THE LAST TYCOONS The Secret History of Lazard Frères & Co.
THE LAST TYCOONS
The Secret History of Lazard Frères & Co.
By William D. Cohan
Doubleday; 741pp; $29.95
The Good: An ambitious if flawed account of Lazard?s near collapse and revival
The Bad: Marred by analytical lapses and rumor-mongering about various bank personalities
The Bottom Line: The volume falls well short of high standards set by classics in the field
What is it about investment banking that brings out the long knives? Internecine warfare is so prevalent in that culture that books about Wall Street houses are inevitably crowded with villains and desperately short on heroes. Remember Greed and Glory on Wall Street, Ken Auletta's 1986 account of the civil war that ripped apart Lehman Brothers Kuhn Loeb? William D. Cohan's The Last Tycoons, an ambitious if flawed history of Lazard Frères & Co. (now Lazard Ltd.), is just such a book.
In 2005, Lazard became the last of the classic investment-banking partnerships to convert to public ownership. A midsize firm with an outsize mystique, Lazard had been a fount of profit and intrigue for the better part of a century and a half.
It could scarcely have been otherwise given Lazard's pedigree. For most of its history, the House of Lazard was actually three separate investment banks of different nationalities—American, French, and British—coexisting uneasily under the shared roof of overlapping ownership. Lazard also was the first investment bank built on advising corporate mergers and acquisitions, the most Machiavellian of high-finance specialties. Finally, it has been led by a procession of legendarily brilliant and difficult personalities, including André Meyer, Felix Rohatyn, and current CEO Bruce Wasserstein.
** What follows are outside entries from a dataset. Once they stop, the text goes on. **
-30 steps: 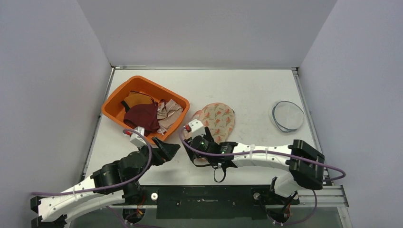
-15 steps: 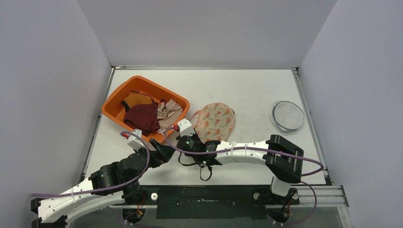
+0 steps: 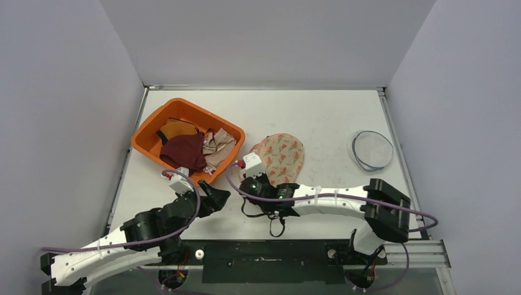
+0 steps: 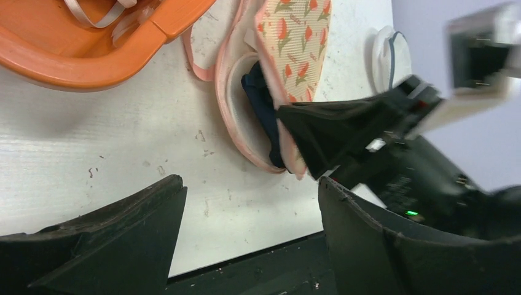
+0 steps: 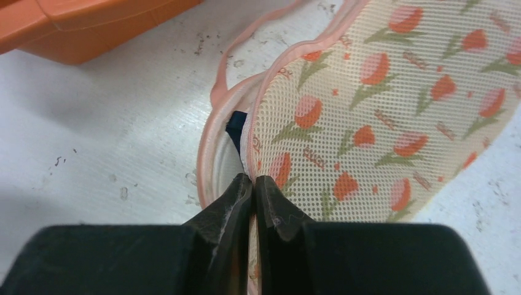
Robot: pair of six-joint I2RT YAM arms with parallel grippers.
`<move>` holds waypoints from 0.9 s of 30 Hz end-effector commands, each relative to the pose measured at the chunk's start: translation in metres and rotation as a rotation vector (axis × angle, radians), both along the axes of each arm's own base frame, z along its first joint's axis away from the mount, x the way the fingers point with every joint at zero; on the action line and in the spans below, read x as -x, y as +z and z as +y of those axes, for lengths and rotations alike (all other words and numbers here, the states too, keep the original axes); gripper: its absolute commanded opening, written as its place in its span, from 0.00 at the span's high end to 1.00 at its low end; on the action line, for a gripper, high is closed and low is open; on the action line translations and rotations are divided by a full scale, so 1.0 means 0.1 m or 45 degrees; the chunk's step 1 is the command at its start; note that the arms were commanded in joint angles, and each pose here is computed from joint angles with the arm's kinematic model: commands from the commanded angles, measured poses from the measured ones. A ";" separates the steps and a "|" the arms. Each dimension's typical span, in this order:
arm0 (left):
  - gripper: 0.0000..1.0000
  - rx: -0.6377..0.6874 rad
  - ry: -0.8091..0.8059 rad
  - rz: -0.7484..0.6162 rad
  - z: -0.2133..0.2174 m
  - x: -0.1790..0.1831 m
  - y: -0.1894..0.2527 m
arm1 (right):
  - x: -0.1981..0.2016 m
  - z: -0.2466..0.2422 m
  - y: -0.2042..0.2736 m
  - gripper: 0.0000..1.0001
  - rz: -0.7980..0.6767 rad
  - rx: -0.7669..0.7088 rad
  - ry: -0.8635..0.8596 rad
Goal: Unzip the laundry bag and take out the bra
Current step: Open the laundry bag at the center of the board.
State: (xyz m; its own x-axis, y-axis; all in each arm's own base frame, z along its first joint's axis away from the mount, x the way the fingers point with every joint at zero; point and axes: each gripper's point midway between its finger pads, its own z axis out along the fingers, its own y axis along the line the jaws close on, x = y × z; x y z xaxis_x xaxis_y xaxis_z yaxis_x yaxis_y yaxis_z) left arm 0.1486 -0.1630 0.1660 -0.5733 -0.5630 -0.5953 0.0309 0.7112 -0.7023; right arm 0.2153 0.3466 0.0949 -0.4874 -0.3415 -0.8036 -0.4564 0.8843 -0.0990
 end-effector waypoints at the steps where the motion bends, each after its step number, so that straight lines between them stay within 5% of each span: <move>1: 0.23 0.024 -0.013 -0.006 -0.13 -0.04 0.02 | 0.07 -0.26 0.38 0.95 -0.060 -0.140 -0.080; 27: 0.23 -0.069 -0.206 0.059 -1.01 -0.25 -0.19 | 0.40 -2.20 0.65 0.95 -0.145 -0.696 -0.700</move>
State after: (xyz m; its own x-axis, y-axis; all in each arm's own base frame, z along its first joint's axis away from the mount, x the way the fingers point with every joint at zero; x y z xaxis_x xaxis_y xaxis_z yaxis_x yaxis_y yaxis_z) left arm 0.1615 -0.2359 0.1029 -0.7093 -0.3638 -0.6038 0.0634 0.8201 -0.5687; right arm 0.1749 0.1528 0.1618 -0.4293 0.2977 -0.8527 -0.0568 0.9334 0.3544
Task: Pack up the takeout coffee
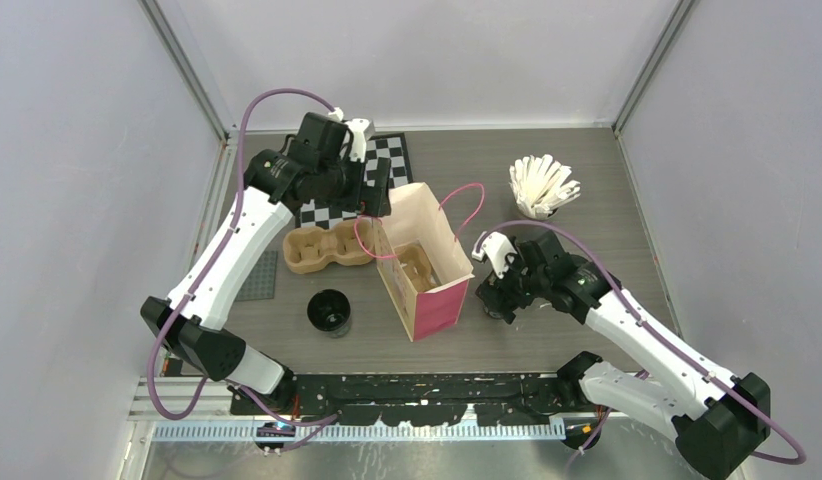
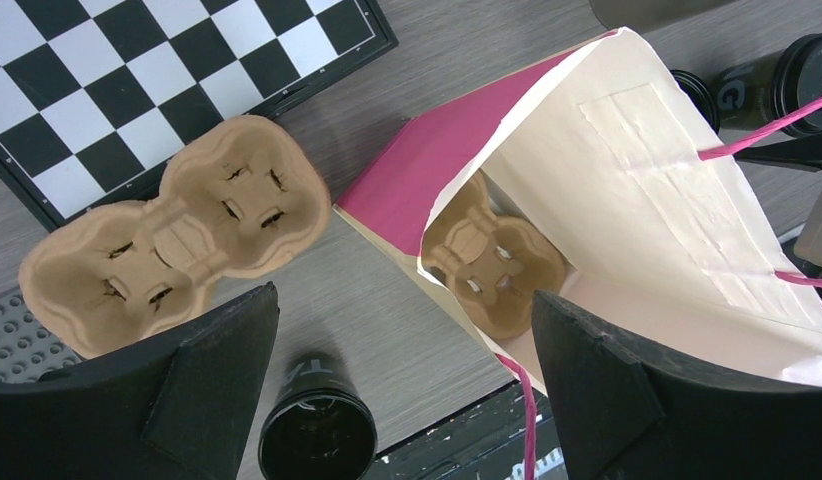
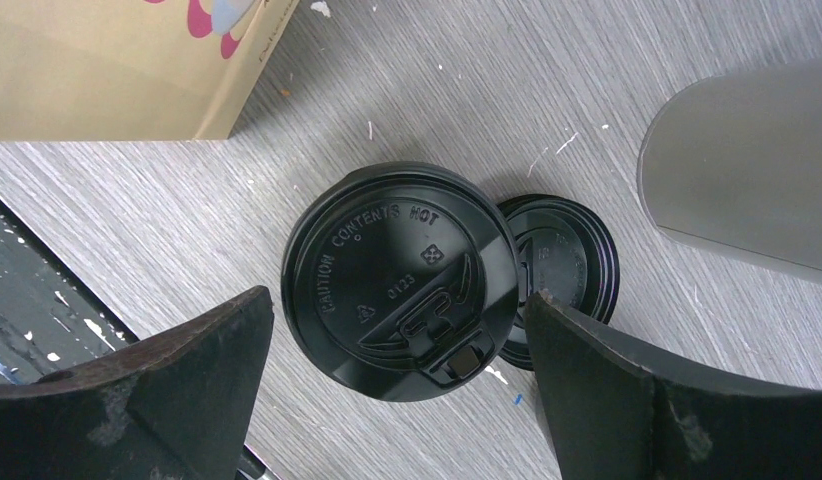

At 741 pages, the copiously footnoted volume aspires to be a definitive history of Lazard. The author, a former newspaper reporter who spent six years at the firm as a junior banker, is commendably thorough in his research, which includes interviews with dozens of key participants, Wasserstein prominently excepted. Even so, Cohan's sprawling volume falls well short of the standards of interpretive analysis and literary excellence set by such classic works as Financier, Cary Reich's 1983 biography of Meyer, and Ron Chernow's 1990 tome, The House of Morgan.
The Last Tycoons does benefit from well-drawn profiles of many of Lazard's leading characters, particularly Michel David-Weill, the clever, imperious French billionaire whose family controlled the firm for four generations and who presided over it himself from 1977 to 2005. Both David-Weill, Lazard's last emperor, and Rohatyn, the founding father of M&A, emerge from these pages in all their fascinating complexity and maddening hypocrisy.
The book's other strength is its closely reported narrative of the tumultuous events of the past decade, which saw Lazard's near-collapse in David-Weill's final years and its revival under Wasserstein, who previously had made a fortune co-founding and selling Wasserstein Perella. The success of Wasserstein's ingenious, daring scheme to transform Lazard into a publicly held corporation added hugely to his net worth while reviving the foundering bank. Lazard's stock has doubled since going public at $25 a share in the spring of 2005.
Cohan's lengthy account of David-Weill's and Wasserstein's climactic pas de deux might indeed prove definitive despite occasional lapses of analytic judgment. Cohan suggests, for example, that Wasserstein's initial $30 million investment in Lazard was money he'd saved (and would not otherwise have had) by moving to London to avoid paying New York state and city taxes on the $1.4 billion sale of Wasserstein Perella. Setting aside the question of Wasserstein's motive for moving to London, he was a wealthy man who could have pulled $30 million from any of the pockets in one of his bespoke suits.
Worse, Cohan spices up what is a pretty technical saga with a lot of thinly sourced rumor-mongering about the sexual misadventures of high- and low-ranking Lazard employees. He closes one particularly salacious section by noting: "These rumors persisted, even though some clearly were not true." Why smear people by printing stories known to be false?
That Cohan once worked at Lazard causes a reader to wonder whether there is score-settling mixed in with his journalism. That said, the author often puts his inside knowledge to constructive use, such as in his amusing explication of David-Weill's passion for Cuban cigars and the social significance of cigar-smoking at the firm.
The Last Tycoons should appeal to anyone interested in the inner workings of Wall Street or Lazard, long the most idiosyncratic of investment banks. Despite the upheavals this book documents, Lazard still occupies the same basic position on the Street that it did in the 1950s and '60s—that of a compact, elite M&A specialist with a front-row seat at the deal game.